Human resources and payroll, rather than being drawn more closely together by digital records and overlapping priorities, can instead see their time swallowed up by repetitious records requests and communication loops. The nature of HR as a department means it intersects with virtually every other part of an organization, but its proprietary software, applications, and digital solutions can end up building walls instead of bridges.
This feeds right back into the challenge of assessing pain, and promoting joy among employees. Reliance on technology to facilitate communication is a hair’s breadth away from digitally sourcing feedback on intangible elements of joy, like how much time employees spend on social media at work, say, or the nature of their behavior and language on such platforms. Creative deployments of technology can yield heretofore unimagined troves of telling data, and inform new programs and initiatives to better serve employees and companies.
It can also obfuscate important signals of engagement and satisfaction, entrench generational divides by leaving out the less tech-literate, and even threaten to transform “human resources” into a department ruled by data management and digital resources. HR, like the healthcare industry, must still sort out what questions to ask, and what feedback to rely on to better serve its constituents.
How Are You Feeling?
When caregivers were surveyed on the use of pain as a fifth vital sign, they didn’t roundly reject pain as being of clinical importance. Rather, they tended to recommend substituting patient functionality–which can be measured objectively–as a proxy for pain, and by extension, quality of life. Rather than asking patients to self-assess pain levels, they wanted to focus on things like mobility, dexterity, ability to concentrate or even communicate. Body language, facial expressions, and other signals could substitute for the old, laughably unreliable numbered pain scale.
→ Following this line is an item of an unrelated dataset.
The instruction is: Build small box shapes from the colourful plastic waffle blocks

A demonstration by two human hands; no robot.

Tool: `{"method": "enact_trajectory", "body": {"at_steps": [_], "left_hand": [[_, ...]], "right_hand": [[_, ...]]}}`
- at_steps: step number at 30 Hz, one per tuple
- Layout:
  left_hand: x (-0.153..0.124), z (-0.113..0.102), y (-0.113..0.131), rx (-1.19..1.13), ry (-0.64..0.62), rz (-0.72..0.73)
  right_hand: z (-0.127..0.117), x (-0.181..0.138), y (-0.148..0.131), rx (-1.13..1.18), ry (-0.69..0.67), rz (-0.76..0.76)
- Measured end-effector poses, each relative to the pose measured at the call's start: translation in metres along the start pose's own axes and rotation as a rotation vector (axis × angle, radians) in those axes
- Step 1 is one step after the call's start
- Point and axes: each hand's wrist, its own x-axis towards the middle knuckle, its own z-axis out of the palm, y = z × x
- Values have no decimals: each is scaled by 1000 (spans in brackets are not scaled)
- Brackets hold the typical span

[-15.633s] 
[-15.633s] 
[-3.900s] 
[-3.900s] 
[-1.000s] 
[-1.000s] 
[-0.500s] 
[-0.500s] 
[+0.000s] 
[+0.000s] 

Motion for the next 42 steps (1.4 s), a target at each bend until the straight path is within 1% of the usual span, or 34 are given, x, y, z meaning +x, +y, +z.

For HR professionals, it is similarly important to distinguish, definitively, which employee “pain” points matter, and which are beyond their influence. Engagement and employee satisfaction is important, but HR obviously can’t take responsibility for every “pain” point that threatens their happiness at work. Attentiveness to these needs and challenges can improve retention as well as performance, if attention is paid strategically, consistently, and with an emphasis on where performance and attitude intersect. That is the essence of measuring and tracking joy in the workplace.
How this looks will vary according to the mission and the industry of any specific organization. Regardless of how this vital sign for organizational health is defined, the important thing is communicating about it: how it will be measured, why it is important, and especially that HR staff and management are genuinely interested in keeping track of it. When staff, like patients, witness and experience that their personal joy matters to supervisors and caretakers, they are already on their way to improvement.